At the same time, discussions clearly manifest worries about fundamental rights and privacy protection, especially mind privacy (already with profiling algorithms, and even more when neuroscience is added to the picture). Weakening privacy and blurring the limits between public and private spheres may notably impede freedom of thought and expression as well as democratic and social life. In addition, participants insist upon the fact that improvements in security and safety should not be achieved at the expense of the most vulnerable, who may encounter more difficulties in asserting their rights. In general, persons should never be reduced to their data.
Insights from NHNAI academic network:
This Belgian recent survey[1] can bring expertise insight:
“In 2023, access to the internet and digital tools continued to increase, as did the use of online services. However, 40% of Belgians remain in a situation of digital vulnerability, due to poor digital skills or non-use of the internet. The acceleration in the digitisation of our society is therefore not leading to a proportional increase in digital skills.”
Another interesting report is the following: http://www.cjg.be/wp-content/uploads/2018/12/CJG-ETUDE-Big-Data-Page-par-page.pdf
Excerpt:
“WHY IS PRIVACY SO IMPORTANT? FOR A NUMBER OF REASONS. Firstly, to preserve people’s dignity. Out of modesty, you might say. Secondly, because revealing things that should remain secret makes people vulnerable. It can undermine their authority if they have responsibilities. It makes it more difficult for them to assume the social role they must play in their professional lives. It can also reveal their weaknesses and allow unscrupulous people to exploit them to manipulate them, defraud them, steal their identity or do them harm. Finally, protecting privacy is important because everyone needs a refuge, a place where they can recharge their batteries without worrying about what they say, do or think. »
“Doesn’t privacy have a special relationship with other freedoms? This is the view of professor and legal expert Yves Poullet, who specialises in IT law. In his view, privacy is not a fundamental freedom alongside other freedoms, but a condition of other freedoms. In particular, freedom of expression and freedom of movement. If I know,’ he says, ’that I am constantly being spied on, I will no longer dare to express myself as I wish, even in more intimate and private settings. If I feel controlled at all times, how can I move around as I wish? »
[1] https://kbs-frb.be/fr/quatre-belges-sur-dix-toujours-risque-dexclusion-numerique
Regarding human vulnerability, antidemocratic regimes have already begun to turn AI towards its most evil uses. The free peoples of the world should do everything they can to protect themselves against these evil powers and determine how to roll those evil powers back until none are subjected to them any more. It is possible, but the effort must be made: we have to do the work.

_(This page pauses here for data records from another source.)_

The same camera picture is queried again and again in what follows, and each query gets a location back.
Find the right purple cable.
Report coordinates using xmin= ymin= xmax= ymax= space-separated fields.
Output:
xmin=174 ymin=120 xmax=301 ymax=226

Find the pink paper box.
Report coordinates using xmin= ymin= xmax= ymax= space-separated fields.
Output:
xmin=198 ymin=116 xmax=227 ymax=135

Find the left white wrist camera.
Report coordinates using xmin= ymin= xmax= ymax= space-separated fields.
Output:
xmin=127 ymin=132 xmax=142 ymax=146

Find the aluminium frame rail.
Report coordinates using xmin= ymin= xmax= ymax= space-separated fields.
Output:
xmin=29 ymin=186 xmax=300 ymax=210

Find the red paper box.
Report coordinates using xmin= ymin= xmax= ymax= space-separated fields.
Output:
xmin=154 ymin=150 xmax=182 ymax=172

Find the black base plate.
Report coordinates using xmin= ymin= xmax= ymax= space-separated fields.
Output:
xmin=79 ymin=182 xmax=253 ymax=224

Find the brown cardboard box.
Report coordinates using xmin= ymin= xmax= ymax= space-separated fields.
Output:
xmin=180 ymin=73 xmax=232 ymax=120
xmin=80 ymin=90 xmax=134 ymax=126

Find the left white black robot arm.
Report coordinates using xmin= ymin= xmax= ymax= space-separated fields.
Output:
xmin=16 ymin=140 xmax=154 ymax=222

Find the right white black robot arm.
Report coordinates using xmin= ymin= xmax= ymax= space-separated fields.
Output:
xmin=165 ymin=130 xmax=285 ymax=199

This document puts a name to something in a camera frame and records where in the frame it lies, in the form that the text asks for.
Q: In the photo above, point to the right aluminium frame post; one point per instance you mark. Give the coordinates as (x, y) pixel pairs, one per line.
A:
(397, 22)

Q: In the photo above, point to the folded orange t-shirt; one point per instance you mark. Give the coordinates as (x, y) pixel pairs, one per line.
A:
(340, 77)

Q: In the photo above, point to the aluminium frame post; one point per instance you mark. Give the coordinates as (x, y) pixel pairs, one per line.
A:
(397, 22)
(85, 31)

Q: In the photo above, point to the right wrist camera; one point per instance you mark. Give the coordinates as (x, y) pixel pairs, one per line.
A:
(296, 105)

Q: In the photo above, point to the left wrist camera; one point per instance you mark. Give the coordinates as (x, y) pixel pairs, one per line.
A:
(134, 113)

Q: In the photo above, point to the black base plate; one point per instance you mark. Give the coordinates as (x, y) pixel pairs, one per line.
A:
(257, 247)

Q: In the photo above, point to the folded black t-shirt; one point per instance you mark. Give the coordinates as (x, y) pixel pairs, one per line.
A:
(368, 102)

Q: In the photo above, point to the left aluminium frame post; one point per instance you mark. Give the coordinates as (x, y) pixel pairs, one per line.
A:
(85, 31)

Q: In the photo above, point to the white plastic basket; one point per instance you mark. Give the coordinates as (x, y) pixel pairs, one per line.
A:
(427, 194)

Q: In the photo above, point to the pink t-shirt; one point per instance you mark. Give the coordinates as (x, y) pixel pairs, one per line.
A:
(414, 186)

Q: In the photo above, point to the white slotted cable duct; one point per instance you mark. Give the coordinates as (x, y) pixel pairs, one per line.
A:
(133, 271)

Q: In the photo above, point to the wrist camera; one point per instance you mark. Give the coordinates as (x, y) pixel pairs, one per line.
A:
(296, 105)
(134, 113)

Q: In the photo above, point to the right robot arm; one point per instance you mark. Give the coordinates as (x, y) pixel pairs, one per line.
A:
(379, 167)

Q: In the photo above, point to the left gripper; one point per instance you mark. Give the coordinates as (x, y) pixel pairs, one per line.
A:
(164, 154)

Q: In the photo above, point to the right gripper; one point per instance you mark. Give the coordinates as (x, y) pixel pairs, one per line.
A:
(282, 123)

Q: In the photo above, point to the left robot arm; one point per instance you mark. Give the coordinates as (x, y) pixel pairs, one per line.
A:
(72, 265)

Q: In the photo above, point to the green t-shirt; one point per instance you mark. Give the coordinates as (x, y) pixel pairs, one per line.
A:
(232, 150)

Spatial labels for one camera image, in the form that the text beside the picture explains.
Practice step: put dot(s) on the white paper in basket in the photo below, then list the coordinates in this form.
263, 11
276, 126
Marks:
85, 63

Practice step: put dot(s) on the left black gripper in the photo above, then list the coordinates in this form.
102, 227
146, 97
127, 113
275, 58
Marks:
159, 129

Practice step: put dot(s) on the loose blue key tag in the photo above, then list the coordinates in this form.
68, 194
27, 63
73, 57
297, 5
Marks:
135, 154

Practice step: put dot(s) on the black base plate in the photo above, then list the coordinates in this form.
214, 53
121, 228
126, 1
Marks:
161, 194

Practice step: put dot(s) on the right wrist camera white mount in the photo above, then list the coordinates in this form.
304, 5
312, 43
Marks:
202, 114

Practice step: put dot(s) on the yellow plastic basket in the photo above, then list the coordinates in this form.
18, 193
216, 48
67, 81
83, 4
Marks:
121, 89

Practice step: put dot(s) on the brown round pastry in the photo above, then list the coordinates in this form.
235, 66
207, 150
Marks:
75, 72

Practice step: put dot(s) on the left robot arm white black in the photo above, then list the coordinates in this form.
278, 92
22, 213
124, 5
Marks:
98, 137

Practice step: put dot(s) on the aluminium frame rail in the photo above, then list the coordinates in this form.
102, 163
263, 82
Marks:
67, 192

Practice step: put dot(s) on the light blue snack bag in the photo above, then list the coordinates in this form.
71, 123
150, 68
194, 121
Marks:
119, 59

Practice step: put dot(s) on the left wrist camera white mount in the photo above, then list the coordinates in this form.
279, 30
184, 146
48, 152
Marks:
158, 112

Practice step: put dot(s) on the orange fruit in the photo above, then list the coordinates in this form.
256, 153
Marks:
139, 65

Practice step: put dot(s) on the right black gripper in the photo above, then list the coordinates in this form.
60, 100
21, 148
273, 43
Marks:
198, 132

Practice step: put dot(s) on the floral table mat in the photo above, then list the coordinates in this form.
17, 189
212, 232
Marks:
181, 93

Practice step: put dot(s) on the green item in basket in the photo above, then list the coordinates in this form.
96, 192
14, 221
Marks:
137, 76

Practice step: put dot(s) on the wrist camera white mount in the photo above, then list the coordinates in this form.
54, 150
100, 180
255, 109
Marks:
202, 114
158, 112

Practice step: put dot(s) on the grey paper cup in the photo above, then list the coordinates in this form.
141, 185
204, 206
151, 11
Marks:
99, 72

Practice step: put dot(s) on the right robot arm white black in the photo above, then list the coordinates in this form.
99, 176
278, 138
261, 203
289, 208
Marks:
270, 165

It is worth considering the purpose of privacy, which exists at least partially to remedy the power differential between the individual and the state. Because knowledge is power, and the state has vastly more knowledge and power than the individual, the state is to be made to be more transparent to the individual (freedom of information about the government, narrowly scoped government secrecy), and the individual more opaque to the state (right to privacy).
AI is a power that can be controlled by states, but also by other organizations, and these organizations should likewise be made more transparent to the public and the public likewise protected from these organizations through privacy rights.
The desire for public safety via surveillance is, of course, in tension with the right to privacy noted above. The balance between safety and privacy is extremely contextual and so will vary from place to place, but in general, the transparency of the government side (or powerful organization) of the equation can be similarly enhanced in order to still protect individuals even if they are being more surveilled.
Using AI to support human flourishing and not stifle it is another version of the “balancing” question that has run through several themes above. There is a lot more to say here about what sorts of support are good and which are bad. We want AI to support adult humans being “adults” and oppose the use of AI to turns us into dependent “infants” with AI as our “parent.”